# [Your instructions]
Scan the listing below and copy every line holding "orange".

# [Material provided]

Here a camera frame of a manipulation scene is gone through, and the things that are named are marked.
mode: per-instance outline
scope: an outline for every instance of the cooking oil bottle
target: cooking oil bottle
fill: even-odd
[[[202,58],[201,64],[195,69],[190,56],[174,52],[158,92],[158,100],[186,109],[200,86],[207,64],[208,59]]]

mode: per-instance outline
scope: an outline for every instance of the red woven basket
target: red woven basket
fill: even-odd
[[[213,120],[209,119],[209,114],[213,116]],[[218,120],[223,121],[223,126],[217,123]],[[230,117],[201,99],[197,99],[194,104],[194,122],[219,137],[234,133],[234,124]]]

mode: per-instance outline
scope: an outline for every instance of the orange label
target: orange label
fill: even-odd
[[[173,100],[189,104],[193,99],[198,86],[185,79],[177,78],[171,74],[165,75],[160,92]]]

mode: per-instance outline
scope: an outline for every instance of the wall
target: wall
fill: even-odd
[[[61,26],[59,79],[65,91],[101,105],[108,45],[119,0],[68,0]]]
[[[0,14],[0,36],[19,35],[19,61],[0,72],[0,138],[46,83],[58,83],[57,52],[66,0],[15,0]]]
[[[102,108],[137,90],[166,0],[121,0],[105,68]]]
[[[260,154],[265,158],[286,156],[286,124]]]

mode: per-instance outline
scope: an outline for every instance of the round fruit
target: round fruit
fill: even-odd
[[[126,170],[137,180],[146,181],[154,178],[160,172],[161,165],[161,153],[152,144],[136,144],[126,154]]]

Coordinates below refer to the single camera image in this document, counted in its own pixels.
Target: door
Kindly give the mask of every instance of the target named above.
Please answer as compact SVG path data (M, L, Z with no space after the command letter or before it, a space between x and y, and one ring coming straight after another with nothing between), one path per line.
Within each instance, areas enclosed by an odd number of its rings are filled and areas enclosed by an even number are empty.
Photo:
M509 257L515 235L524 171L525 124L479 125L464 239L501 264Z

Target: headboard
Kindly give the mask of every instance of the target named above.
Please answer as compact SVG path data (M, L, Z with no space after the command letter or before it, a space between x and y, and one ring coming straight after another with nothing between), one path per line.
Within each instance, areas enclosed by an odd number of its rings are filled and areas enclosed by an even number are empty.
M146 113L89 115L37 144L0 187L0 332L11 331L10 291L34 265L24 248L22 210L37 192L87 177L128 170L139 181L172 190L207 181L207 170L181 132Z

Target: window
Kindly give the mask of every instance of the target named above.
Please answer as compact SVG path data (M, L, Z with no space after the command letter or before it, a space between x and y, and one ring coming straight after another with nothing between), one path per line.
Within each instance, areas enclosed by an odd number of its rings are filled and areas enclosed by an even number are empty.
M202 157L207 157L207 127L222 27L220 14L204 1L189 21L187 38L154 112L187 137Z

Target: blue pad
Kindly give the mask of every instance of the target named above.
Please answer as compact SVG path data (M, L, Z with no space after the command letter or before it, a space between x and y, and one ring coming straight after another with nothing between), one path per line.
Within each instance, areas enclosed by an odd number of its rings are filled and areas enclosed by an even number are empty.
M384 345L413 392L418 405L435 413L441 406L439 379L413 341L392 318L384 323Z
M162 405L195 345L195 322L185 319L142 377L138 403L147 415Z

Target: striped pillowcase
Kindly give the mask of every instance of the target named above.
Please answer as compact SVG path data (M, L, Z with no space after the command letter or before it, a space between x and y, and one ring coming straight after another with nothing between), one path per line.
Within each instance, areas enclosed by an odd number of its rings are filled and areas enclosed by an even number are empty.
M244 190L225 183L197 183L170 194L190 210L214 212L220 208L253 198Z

# [Solved problem]
scope: an outline for every instance of the orange label
target: orange label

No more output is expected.